Module Html5rw.Parser

Low-level parser access.

This module exposes the internals of the HTML5 parser for advanced use. Most users should use the top-level parse function instead.

The parser exposes:

HTML5 Parser - Low-Level API

This module provides the core HTML5 parsing functionality implementing the WHATWG HTML5 parsing specification. It handles tokenization, tree construction, error recovery, and produces a DOM tree.

For most uses, prefer the top-level Html5rw module which provides a simpler interface. This module is for advanced use cases that need access to parser internals.

How HTML5 Parsing Works

The HTML5 parsing algorithm is unusual compared to most parsers. It was reverse-engineered from browser behavior rather than designed from a formal grammar. This ensures the parser handles malformed HTML exactly like web browsers do.

The algorithm has three main phases:

1. Encoding Detection

Before parsing begins, the character encoding must be determined. The WHATWG specification defines a "sniffing" algorithm:

1. Check for a BOM (Byte Order Mark) at the start 2. Look for <meta charset="..."> in the first 1024 bytes 3. Use HTTP Content-Type header hint if available 4. Fall back to UTF-8

2. Tokenization

The tokenizer converts the input stream into a sequence of tokens. It implements a state machine with over 80 states to handle:

The tokenizer has special handling for:

3. Tree Construction

The tree builder receives tokens from the tokenizer and builds the DOM tree. It uses insertion modes - a state machine that determines how each token should be processed based on the current document context.

Insertion modes include:

The tree builder maintains:

Error Recovery

A key feature of HTML5 parsing is that it never fails. The specification defines error recovery for every possible malformed input. For example:

This ensures every HTML document produces a valid DOM tree.

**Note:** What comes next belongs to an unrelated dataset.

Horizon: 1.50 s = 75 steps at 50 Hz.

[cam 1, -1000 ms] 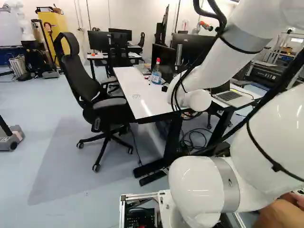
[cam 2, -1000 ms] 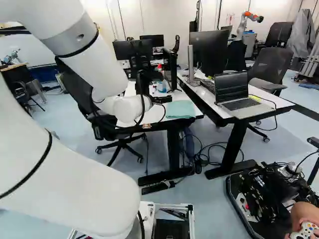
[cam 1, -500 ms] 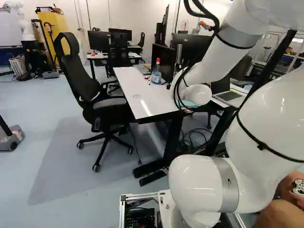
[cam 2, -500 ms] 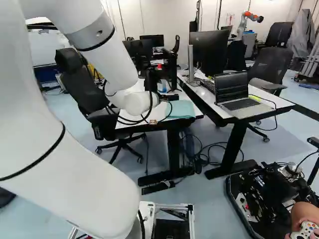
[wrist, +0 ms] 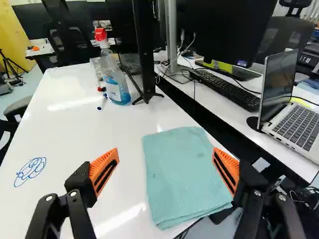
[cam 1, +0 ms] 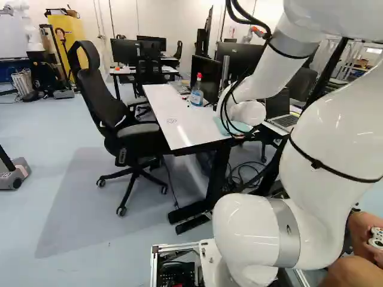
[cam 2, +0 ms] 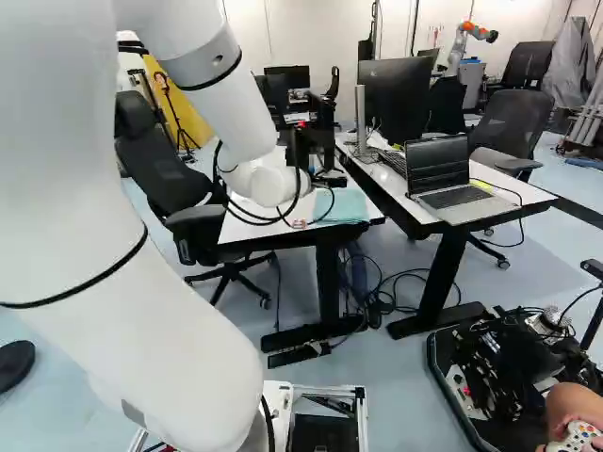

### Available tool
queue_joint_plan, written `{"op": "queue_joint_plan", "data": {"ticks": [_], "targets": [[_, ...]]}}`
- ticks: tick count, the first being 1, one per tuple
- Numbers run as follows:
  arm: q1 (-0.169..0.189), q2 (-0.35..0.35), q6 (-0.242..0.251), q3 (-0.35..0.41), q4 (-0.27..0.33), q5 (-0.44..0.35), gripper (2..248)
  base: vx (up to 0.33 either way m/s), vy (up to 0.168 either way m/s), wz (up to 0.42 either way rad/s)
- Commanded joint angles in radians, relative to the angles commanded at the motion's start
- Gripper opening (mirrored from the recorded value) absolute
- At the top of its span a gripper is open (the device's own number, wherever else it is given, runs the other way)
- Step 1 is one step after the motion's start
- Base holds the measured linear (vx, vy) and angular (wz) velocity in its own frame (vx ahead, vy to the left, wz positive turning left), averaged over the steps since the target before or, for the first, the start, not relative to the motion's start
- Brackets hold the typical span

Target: Clean the table with the green towel

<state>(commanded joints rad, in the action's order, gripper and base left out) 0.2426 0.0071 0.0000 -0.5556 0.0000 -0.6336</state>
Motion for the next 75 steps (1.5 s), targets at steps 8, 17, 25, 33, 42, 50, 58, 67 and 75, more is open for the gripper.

The Adoption Agency Algorithm

One of the most complex parts of HTML5 parsing is handling misnested formatting elements. For example:

<p>Hello <b>world</p> <p>more</b> text</p>

Browsers don't just error out - they use the "adoption agency algorithm" to produce sensible results. This algorithm: 1. Identifies formatting elements that span across other elements 2. Reconstructs the tree to properly nest elements 3. Moves nodes between parents as needed

Sub-modules

module Dom = Dom

DOM types and manipulation.

module Tokenizer = Tokenizer

HTML5 tokenizer.

module Encoding = Encoding

Character encoding detection and conversion.

module Constants : sig ... end

HTML element constants and categories.

module Insertion_mode : sig ... end

Parser insertion modes.

module Tree_builder : sig ... end

Tree builder state.

Types

type parse_error

A parse error encountered during parsing.

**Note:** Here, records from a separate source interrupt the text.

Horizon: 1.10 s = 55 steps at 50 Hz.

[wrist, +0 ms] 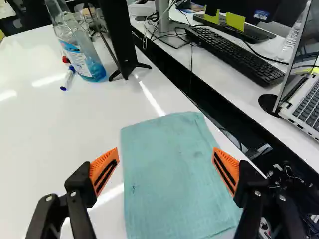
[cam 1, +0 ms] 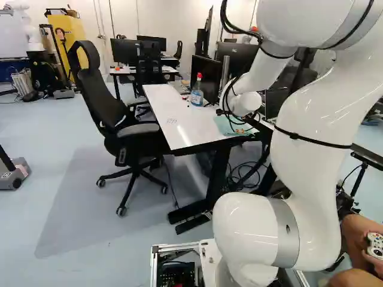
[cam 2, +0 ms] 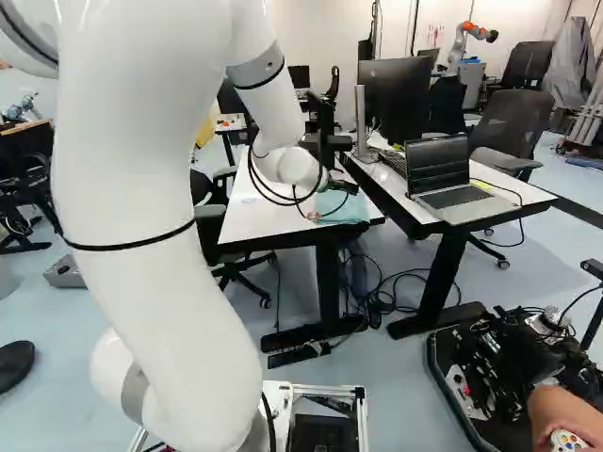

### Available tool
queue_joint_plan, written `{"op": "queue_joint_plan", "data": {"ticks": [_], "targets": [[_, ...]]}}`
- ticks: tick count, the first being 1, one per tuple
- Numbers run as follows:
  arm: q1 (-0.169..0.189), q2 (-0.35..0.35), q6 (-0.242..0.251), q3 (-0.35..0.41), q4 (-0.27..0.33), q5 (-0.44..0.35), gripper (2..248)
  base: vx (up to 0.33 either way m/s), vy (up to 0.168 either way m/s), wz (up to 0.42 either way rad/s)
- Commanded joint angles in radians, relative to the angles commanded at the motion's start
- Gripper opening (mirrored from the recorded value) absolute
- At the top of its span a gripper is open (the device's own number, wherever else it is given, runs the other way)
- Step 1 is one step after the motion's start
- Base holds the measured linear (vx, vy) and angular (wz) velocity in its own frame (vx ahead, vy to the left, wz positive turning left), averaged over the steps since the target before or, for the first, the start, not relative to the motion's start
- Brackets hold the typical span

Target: Clean the table with the green towel

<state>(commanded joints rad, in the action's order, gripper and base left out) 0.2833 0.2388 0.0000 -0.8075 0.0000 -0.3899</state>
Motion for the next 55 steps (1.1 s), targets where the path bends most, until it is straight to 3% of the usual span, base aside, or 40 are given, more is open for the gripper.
{"op": "queue_joint_plan", "data": {"ticks": [22, 55], "targets": [[0.011, 0.046, 0.000, -0.055, 0.000, 0.024, 247, 0.000, 0.000, 0.000], [0.019, 0.058, 0.000, -0.068, 0.000, 0.086, 247, 0.000, 0.000, 0.000]]}}
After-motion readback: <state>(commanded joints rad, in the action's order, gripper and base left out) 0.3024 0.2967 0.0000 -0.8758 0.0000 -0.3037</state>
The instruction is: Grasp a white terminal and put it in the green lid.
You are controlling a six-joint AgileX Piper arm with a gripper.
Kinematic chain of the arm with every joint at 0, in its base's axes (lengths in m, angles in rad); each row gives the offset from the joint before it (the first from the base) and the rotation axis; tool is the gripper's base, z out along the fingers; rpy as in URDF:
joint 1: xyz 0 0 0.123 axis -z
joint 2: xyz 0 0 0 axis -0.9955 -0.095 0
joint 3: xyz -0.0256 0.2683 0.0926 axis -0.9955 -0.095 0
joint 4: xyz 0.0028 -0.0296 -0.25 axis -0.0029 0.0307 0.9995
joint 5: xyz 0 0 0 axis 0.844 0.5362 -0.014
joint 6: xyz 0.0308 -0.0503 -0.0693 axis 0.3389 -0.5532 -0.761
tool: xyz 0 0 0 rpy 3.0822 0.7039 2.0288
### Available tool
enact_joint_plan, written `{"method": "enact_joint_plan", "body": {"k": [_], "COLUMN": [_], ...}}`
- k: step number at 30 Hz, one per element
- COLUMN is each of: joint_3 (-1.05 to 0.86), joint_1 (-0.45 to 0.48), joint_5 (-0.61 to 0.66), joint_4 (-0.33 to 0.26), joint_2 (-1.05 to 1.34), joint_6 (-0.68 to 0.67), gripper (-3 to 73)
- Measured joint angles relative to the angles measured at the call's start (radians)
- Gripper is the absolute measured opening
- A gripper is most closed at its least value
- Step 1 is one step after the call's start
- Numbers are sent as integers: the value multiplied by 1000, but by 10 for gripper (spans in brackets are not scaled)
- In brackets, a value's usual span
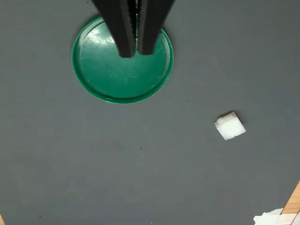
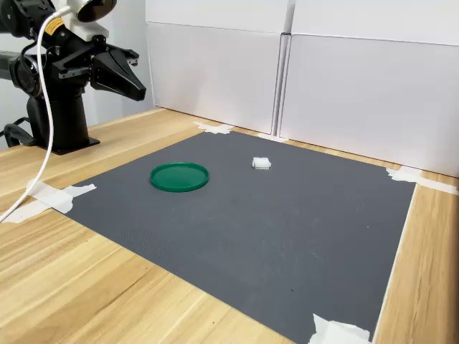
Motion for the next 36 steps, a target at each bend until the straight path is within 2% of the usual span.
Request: {"method": "enact_joint_plan", "body": {"k": [21, 27, 36], "joint_3": [0, 69, 188], "joint_1": [0, 0, 0], "joint_5": [0, 34, 46], "joint_4": [0, 0, -1], "joint_2": [0, -11, -206], "joint_6": [0, 0, 2], "gripper": [-21, -21, -21]}}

HTML5 parsing never fails - it always produces a DOM tree. However, the WHATWG specification defines 92 specific error conditions that conformance checkers should report. These errors indicate malformed HTML that browsers will still render (with error recovery).

Error categories:

Tokenizer errors (detected during tokenization):

  • abrupt-closing-of-empty-comment: Comment closed with --> without content
  • abrupt-doctype-public-identifier: DOCTYPE public ID ended unexpectedly
  • eof-before-tag-name: End of file while reading a tag name
  • eof-in-tag: End of file inside a tag
  • missing-attribute-value: Attribute has = but no value
  • unexpected-null-character: Null byte in the input
  • unexpected-question-mark-instead-of-tag-name: <? used instead of <!

Tree construction errors (detected during tree building):

  • missing-doctype: No DOCTYPE before first element
  • unexpected-token-*: Token appeared in wrong context
  • foster-parenting: Content moved outside table due to invalid position

Enable error collection with ~collect_errors:true. Error collection has some performance overhead, so it's disabled by default.

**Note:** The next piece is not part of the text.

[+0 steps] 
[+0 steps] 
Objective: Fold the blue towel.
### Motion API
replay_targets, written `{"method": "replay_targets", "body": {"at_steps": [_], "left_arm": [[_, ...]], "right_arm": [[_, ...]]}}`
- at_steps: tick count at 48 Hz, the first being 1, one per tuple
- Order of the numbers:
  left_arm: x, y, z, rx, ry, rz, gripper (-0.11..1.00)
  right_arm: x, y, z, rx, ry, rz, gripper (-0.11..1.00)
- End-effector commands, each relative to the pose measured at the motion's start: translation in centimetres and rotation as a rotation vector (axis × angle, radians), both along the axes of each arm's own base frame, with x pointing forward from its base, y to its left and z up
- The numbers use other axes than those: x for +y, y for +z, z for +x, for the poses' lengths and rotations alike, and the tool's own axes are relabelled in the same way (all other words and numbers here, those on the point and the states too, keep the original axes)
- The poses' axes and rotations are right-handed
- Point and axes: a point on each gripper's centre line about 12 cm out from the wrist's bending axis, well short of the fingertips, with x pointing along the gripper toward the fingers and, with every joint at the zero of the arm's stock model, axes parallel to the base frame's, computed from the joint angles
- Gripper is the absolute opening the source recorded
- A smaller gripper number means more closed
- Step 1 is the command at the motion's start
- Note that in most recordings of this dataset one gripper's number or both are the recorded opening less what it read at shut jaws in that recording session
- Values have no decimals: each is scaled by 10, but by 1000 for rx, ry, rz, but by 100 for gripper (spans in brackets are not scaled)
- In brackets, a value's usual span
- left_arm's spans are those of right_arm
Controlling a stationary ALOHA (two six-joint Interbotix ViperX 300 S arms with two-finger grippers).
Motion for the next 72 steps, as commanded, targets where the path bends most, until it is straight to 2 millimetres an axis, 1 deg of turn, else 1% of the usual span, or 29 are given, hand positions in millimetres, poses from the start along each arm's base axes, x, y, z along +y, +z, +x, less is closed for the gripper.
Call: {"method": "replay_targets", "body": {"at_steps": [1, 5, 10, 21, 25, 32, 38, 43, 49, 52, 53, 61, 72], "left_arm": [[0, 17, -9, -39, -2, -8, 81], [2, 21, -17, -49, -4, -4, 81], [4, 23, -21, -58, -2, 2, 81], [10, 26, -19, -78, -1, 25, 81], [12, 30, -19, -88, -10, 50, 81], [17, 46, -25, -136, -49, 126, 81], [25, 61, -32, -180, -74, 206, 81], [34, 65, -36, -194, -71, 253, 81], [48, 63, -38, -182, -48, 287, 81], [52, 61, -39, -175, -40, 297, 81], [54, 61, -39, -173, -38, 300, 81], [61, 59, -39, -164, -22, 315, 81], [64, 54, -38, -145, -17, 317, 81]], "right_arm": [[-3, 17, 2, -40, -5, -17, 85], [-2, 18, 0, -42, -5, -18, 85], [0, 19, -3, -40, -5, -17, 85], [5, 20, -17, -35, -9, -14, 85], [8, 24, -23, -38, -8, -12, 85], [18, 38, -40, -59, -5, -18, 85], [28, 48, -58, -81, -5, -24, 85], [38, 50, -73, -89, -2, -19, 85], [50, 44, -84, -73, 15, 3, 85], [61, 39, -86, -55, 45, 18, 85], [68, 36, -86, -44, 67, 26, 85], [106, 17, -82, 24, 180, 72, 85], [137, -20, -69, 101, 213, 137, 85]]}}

val error_code : parse_error -> string

Get the error code string.

Error codes are lowercase with hyphens, exactly matching the WHATWG specification naming. Examples:

  • "unexpected-null-character"
  • "eof-before-tag-name"
  • "missing-end-tag-name"
  • "duplicate-attribute"
  • "missing-doctype"
val error_line : parse_error -> int

Get the line number where the error occurred.

Line numbers are 1-indexed (first line is 1). Line breaks are detected at LF (U+000A), CR (U+000D), and CR+LF sequences.

val error_column : parse_error -> int

Get the column number where the error occurred.

Column numbers are 1-indexed (first column is 1). Columns reset to 1 after each line break. Column counting uses code points, not bytes or grapheme clusters.

type fragment_context

Context element for HTML fragment parsing.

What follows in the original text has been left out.